Structure and binding analysis of Polyporus squamosus lectin in complex with the Neu5Ac{alpha}2-6Gal{beta}1-4GlcNAc human-type influenza receptor

Abstract

Glycan chains that terminate in sialic acid (Neu5Ac) are frequently the receptors targeted by pathogens for initial adhesion. Carbohydrate-binding proteins (lectins) with specificity for Neu5Ac are particularly useful in the detection and isolation of sialylated glycoconjugates, such as those associated with pathogen adhesion as well as those characteristic of several diseases including cancer. Structural studies of lectins are essential in order to understand the origin of their specificity, which is particularly important when employing such reagents as diagnostic tools. Here, we report a crystallographic and molecular dynamics (MD) analysis of a lectin from Polyporus squamosus (PSL) that is specific for glycans terminating with the sequence Neu5Acα2-6Galβ. Because of its importance as a histological reagent, the PSL structure was solved (to 1.7 Å) in complex with a trisaccharide, whose sequence (Neu5Acα2-6Galβ1-4GlcNAc) is exploited by influenza A hemagglutinin for viral adhesion to human tissue.
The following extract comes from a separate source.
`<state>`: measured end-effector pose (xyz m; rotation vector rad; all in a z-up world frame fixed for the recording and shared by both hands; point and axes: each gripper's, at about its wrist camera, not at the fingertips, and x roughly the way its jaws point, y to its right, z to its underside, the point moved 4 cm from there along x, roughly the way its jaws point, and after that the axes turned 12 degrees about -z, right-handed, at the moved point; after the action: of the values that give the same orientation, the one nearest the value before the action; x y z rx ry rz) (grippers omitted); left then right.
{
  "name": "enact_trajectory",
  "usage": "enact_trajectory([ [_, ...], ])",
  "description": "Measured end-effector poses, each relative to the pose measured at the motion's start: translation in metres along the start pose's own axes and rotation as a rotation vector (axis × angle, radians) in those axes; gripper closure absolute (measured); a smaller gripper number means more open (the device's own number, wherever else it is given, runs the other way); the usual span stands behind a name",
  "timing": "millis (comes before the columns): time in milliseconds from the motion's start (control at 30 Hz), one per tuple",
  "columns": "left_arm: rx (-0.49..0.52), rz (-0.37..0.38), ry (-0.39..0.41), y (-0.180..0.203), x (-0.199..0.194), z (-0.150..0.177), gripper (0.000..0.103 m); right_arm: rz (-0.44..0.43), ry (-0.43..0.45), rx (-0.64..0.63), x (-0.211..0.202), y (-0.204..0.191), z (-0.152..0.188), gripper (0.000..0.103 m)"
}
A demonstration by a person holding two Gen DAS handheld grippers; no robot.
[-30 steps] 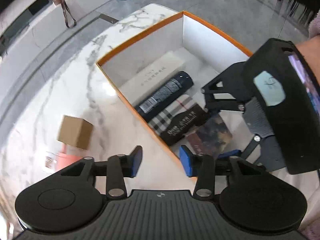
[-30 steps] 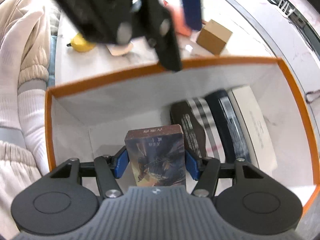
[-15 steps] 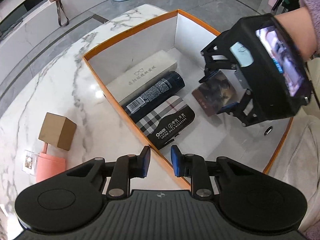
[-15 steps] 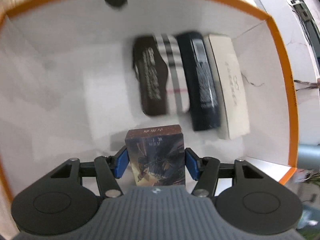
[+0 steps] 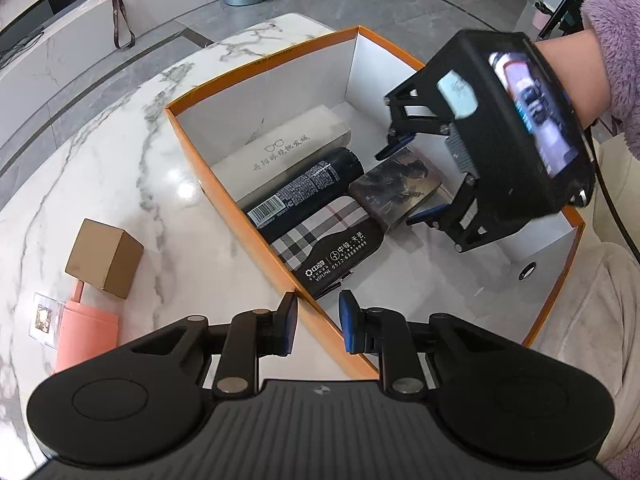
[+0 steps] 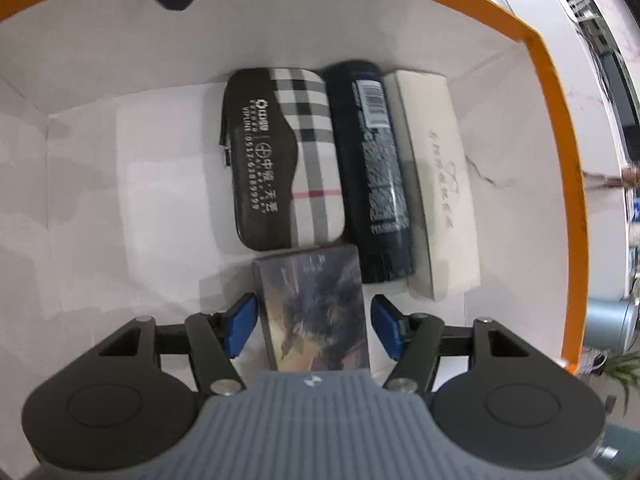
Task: Organize rigid objects
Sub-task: 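Lower the card box into the orange box and open the right gripper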
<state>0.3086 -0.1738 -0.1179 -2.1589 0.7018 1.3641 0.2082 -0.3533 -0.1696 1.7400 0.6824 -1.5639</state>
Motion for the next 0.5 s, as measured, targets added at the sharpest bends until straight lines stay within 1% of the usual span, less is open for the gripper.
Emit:
enact_trajectory([
  [100,-0.003,0.000,0.004,0.000,-0.001,0.001,0.078,-0.028,0.008,0.033,-0.003,0.002,0.006,0.046],
  [167,-0.003,0.001,0.005,0.000,-0.003,0.002,0.078,-0.029,0.006,0.033,-0.001,0.002,0.010,0.058],
  [300,0.003,-0.005,0.004,0.000,-0.003,0.003,0.078,-0.004,0.029,0.028,0.000,0.002,0.012,0.059],
  [433,0.006,-0.013,-0.003,0.001,-0.004,0.002,0.078,0.008,0.029,0.032,0.000,0.003,0.012,0.059],
  [500,-0.005,0.002,-0.004,-0.001,-0.009,0.003,0.078,-0.005,0.035,0.051,-0.004,0.002,0.011,0.059],
])
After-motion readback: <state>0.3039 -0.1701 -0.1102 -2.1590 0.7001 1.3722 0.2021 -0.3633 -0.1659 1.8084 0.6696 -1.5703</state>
The structural data illuminate the origin of the high specificity of PSL for the Neu5Acα2-6Gal sequence. Theoretical binding free energies derived from the MD data confirm the key interactions identified crystallographically and provide additional insight into the relative contributions from each amino acid, as well as estimates of the importance of entropic and enthalpic contributions to binding.

Fig. 1.

(Left panel) Quaternary structure of PSL. The two protomers are shown in cartoon mode and the bound ligand (6′-SLN) is shown in ball-and-stick mode. (Right panel) The ricin-type β-trefoil lectins structurally related to PSL and their respective carbohydrate-binding sites. The figure shows that the N-terminal domain of PSL bound to Neu5Acα2-6Galβ1-4GlcNAc and its secondary structural overlay against SRC bound to Neu5Acα2-6Galβ1-4Glc (6′-SL, PDBID: 2DS0) and the two trefoil domains of SNA-II bound to Galβ1-4GlcNAc (PDBID: 3CA4).

Fig. 2.

Stereo view of the PSL β subdomain carbohydrate-binding site with bound ligand shown in ball-and-stick mode. The F_o − F_c difference density map is contoured at the 2.5 σ level. It was calculated after structure solution using MR and an initial maximum-likelihood-based refinement of the protein model but prior to the fitting of the ligands into the map.

Fig. 3.

Secondary structure-based sequence alignment and manual motif identification of the β-trefoil fold (residues 1–153) of PSL1a and MOA with bound Galα(1,3)[Fucα(1,2)]Gal (PDBID 3EF2) using Sequoia (Bruns et al. 1999) and Coot (Emsley and Cowtan 2004) . RMSD: 2.34 Å. Light grey: rPSL residues within 4 Å of the central Gal of the ligand from the MOA structure. Dark Grey: residues within 4 Å of the central Gal of the ligand in MOA. Bold: conserved tryptophans from the ricin B-type (Q/N-x-W) motifs. In capital letters: residues whose atomic coordinates are structurally equivalent in the alignment.

Fig. 4.

(Top panel) Stereo view of the hydrogen-bonding network in the 6'-SLN–PSL complex. (Bottom panel) Stereo view of the hydrogen-bonding network in the Neu5Acα2-6Galβ1-4Glc (6'-SL)–SRC complex. For a detailed interaction analysis of the hydrogen-bonding network in the 6'-SLN–PSL complex refer to Table I and Supplementary Table S1.

Fig. 5.

Superimposition of the ligand from PSL with that from influenza A H1 HA (PDBID:1RVZ) and SRC (Gamblin et al. 2004). Although some disorder in the Neu5Ac residues is present, all the interglycosidic torsion angles populate the same canonical rotamers (Table II).

Fig. 6.

(A–C) Models of the Neu5Acα2-3Galβ-1-4GlcNAc trisaccharide bound to PSL, indicating that no rotamers of the 2-3 linkage can be adopted that avoid collisions with the PSL surface. (D) Orientation of a GalNAc-containing trisaccharide in the binding site of PSL, indicating a collision with His76 (magenta).